Niyazi Birinci; Yavuz Bahadıroğlu’nun kiracısı durumunda. Çok geziyor. Çok konuşuyor. Derdini yaşıyor ve paylaşıyor. Galiba yayıncıların narına yandı! Çünkü yayıncılar şöhret arıyor. Niyazi Birinci yeteri kadar meşhur olmadığı için kitaplarını Yavuz Bahadıroğlu’na kaptırdı. Şimdi onun evinde misafir.1970'lerde Babıâli'de bir kahtı rical (adam kıtlığı) vardı. Ben gazetede çalışırken o kadar çok yazıyorum ki, bir günde 4-5 yazıya Niyazi Birinci imzasını atmam gerekiyordu.

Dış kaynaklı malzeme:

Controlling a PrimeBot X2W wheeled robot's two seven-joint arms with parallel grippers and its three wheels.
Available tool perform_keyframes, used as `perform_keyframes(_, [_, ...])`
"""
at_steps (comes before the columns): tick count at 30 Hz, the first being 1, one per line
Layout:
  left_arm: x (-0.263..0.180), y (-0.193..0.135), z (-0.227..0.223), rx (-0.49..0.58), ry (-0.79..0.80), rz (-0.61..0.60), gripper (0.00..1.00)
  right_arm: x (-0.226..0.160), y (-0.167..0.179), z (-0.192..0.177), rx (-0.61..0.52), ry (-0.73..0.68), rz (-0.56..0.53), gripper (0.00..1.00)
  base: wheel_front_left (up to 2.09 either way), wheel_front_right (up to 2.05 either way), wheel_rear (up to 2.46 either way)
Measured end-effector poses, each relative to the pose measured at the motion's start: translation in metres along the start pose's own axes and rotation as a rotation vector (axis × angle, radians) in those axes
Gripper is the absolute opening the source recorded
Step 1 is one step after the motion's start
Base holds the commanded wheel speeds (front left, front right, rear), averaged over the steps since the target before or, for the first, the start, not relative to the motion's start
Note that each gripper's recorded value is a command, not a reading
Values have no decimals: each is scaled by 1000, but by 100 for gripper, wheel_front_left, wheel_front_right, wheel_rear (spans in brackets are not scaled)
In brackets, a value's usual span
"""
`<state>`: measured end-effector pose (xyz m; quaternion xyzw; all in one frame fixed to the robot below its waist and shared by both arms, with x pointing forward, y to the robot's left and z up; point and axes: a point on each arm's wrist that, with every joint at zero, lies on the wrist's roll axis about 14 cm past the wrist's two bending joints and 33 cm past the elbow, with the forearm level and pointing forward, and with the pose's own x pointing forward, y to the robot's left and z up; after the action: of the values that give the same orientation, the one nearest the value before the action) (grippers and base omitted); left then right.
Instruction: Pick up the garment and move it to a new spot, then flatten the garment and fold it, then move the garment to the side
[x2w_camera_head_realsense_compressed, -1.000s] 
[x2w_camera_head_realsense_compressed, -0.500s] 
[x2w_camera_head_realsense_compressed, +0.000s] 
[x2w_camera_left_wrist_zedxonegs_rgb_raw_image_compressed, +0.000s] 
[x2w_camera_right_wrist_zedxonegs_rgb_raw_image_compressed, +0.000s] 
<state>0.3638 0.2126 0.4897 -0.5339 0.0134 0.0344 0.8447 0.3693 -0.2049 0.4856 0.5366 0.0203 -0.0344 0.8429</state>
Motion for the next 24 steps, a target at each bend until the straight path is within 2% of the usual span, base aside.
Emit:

Bunu biraz çeşitlendirelim dedik. Biraz da 'adam kıtlığı mı var?' dedirtmemek için, ayıp olmasın diye yazılarda kullanmak için farklı imzalar bulduk. Yavuz Bahadıroğlu dışında Şeref Baysal, Bahadır Alp, Veysel Akpınar, Selçuk Kuleli, Nurcan Sevinç imzalarını kullandım. Haber yapıyor, fotoğraf çekiyor, köşe yazısı yazıyordum. Bütün bunlara tek imza atmak garip oluyordu. Roman yazdığımda da hukuk müşavirimiz rahmetli Bekir Berk abi, “Bu böyle olmaz, gel sana başka isim bulalım. Senin ismin Yavuz Serdaroğlu olsun!' dedi. Ben Yavuz ismini beğendim, ancak Serdaroğlu yerine, kendi soyumuzdan gelen Bahadıroğlu ismini daha sempatik buldum. Bekir abinin kızmasına rağmen, onda karar kıldık. Bana “Laz inadın tuttu.” filan dediyse de öyle kaldı.